Re: [PATCH] libbpf: handle producer position overflow

Hou Tao <houtao@xxxxxxxxxxxxxxx> · Wed, 23 Aug 2023 09:48:59 +0800

Hi,

On 8/22/2023 1:15 PM, Andrii Nakryiko wrote:
> On Mon, Jul 24, 2023 at 6:24 AM Andrew Werner <awerner32@xxxxxxxxx> wrote:
>> Before this patch, the producer position could overflow `unsigned
>> long`, in which case libbpf would forever stop processing new writes to
>> the ringbuf. This patch addresses that bug by avoiding ordered
>> comparison between the consumer and producer position. If the consumer
>> position is greater than the producer position, the assumption is that
>> the producer has overflowed.
>>
>> A more defensive check could be to ensure that the delta is within
>> the allowed range, but such defensive checks are neither present in
>> the kernel side code nor in libbpf. The overflow that this patch
>> handles can occur while the producer and consumer follow a correct
>> protocol.
> Yep, great find!
>
>> A selftest was written to demonstrate the bug, and indeed this patch
>> allows the test to continue to make progress past the overflow.
>> However, the author was unable to create a testing environment on a
>> 32-bit machine, and the test requires substantial memory and over 4
> 2GB of memory for ringbuf, right? Perhaps it would be good to just
> outline the repro, even if we won't have it implemented in selftests.
> Something along the lines of: a) set up ringbuf of 2GB size and
> reserve+commit maximum-sized record (UMAX/4) constantly as fast as
> possible. With 1 million records per second repro time should be about
> 4.7 hours. Can you please update the commit with something like that
> instead of a vague "there is repro, but I won't show it ;)" ? Thanks!

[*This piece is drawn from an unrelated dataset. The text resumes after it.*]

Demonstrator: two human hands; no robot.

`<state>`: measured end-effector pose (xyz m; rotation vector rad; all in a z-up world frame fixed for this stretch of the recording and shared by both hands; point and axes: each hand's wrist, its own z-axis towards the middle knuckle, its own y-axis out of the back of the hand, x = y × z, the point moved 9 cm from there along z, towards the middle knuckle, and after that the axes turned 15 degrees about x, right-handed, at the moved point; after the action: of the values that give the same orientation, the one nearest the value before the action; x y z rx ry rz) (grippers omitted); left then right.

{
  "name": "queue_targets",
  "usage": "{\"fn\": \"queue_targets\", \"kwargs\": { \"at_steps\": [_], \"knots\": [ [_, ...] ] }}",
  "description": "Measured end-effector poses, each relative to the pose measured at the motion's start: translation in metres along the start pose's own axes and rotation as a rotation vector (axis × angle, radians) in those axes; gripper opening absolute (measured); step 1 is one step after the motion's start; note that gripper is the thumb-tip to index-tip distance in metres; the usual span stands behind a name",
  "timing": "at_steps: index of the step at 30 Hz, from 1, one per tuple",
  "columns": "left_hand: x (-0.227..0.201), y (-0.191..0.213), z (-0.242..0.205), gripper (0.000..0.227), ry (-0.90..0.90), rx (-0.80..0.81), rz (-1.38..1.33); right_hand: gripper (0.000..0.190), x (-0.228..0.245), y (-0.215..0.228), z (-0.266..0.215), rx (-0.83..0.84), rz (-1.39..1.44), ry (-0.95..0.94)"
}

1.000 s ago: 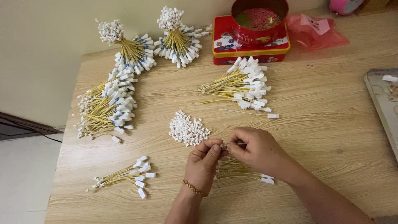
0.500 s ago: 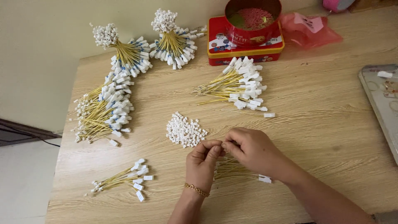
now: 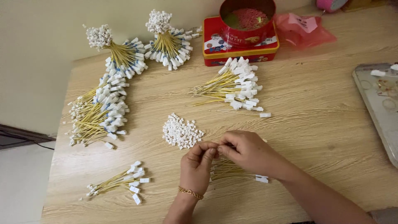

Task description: Attaching small white plastic caps to thin wire stems manually.

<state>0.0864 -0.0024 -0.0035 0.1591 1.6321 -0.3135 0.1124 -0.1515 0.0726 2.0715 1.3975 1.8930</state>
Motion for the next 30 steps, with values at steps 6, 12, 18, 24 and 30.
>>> {"fn": "queue_targets", "kwargs": {
  "at_steps": [6, 12, 18, 24, 30],
  "knots": [
    [0.013, 0.008, 0.001, 0.013, 0.151, -0.003, 0.074, 0.028, -0.028, -0.011, 0.006, 0.04, -0.026, -0.017],
    [-0.046, 0.0, -0.005, 0.007, 0.009, 0.062, 0.839, 0.034, -0.086, 0.073, -0.021, -0.321, -0.581, -0.401],
    [-0.076, -0.007, -0.002, 0.025, -0.161, 0.025, 0.969, 0.04, -0.119, 0.071, -0.013, -0.291, -0.689, -0.383],
    [-0.125, -0.052, 0.001, 0.033, -0.452, 0.024, 1.039, 0.03, -0.041, 0.066, -0.05, -0.275, -0.491, -0.235],
    [-0.141, -0.079, 0.021, 0.012, -0.496, 0.154, 1.023, 0.024, 0.059, 0.072, -0.097, -0.447, -0.481, 0.108]
  ]
}}
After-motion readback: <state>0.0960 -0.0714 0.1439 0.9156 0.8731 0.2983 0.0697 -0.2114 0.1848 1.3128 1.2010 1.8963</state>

I think it would be great that the commit message can elaborate about
the repo. Andrew had already posted an external link to the reproducer
in v2 [0]: https://github.com/ajwerner/bpf/commit/85e1240e7713

[0]:
https://lore.kernel.org/bpf/20230724132543.1282645-1-awerner32@xxxxxxxxx/
>> hours to hit the overflow point on a 64-bit machine. Thus, the test
>> is not included in this patch because of the impracticality of running
>> it.
>>
>> Additionally, this patch adds commentary around a separate point to note
>> that the modular arithmetic is valid in the face of overflows, as that
>> fact may not be obvious to future readers.
>>
>> Signed-off-by: Andrew Werner <awerner32@xxxxxxxxx>
>> ---
>>  tools/lib/bpf/ringbuf.c | 11 ++++++++++-
>>  1 file changed, 10 insertions(+), 1 deletion(-)
>>
>> diff --git a/tools/lib/bpf/ringbuf.c b/tools/lib/bpf/ringbuf.c
>> index 02199364db13..6271757bc3d2 100644
>> --- a/tools/lib/bpf/ringbuf.c
>> +++ b/tools/lib/bpf/ringbuf.c
>> @@ -237,7 +237,11 @@ static int64_t ringbuf_process_ring(struct ring *r)
>>         do {
>>                 got_new_data = false;
>>                 prod_pos = smp_load_acquire(r->producer_pos);
>> -               while (cons_pos < prod_pos) {
>> +
>> +               /* Avoid signed comparisons between the positions; the producer
> "signed comparisons" is confusing and invalid, as cons_pos and
> prod_pos are unsigned and comparison here is unsigned. What you meant
> is inequality comparison, which is invalid when done naively (like it
> is done in libbpf right now, sigh...), if counters can wrap around.
>
>> +                * position can overflow before the consumer position.
>> +                */
>> +               while (cons_pos != prod_pos) {
> I'm wondering if we should preserve the "consumer pos is before
> producer pos" check just for clarity's sake (with a comment about
> wrapping around of counters, of course) like:
>
> if ((long)(cons_pos - prod_pos) < 0) ?
>
> BTW, I think kernel code needs fixing as well in
> __bpf_user_ringbuf_peek (we should compare consumer/producer positions
> directly, only through subtraction and casting to signed long as
> above), would you be able to fix it at the same time with libbpf?
> Would be good to also double-check the rest of kernel/bpf/ringbuf.c to
> make sure we don't directly compare positions anywhere else.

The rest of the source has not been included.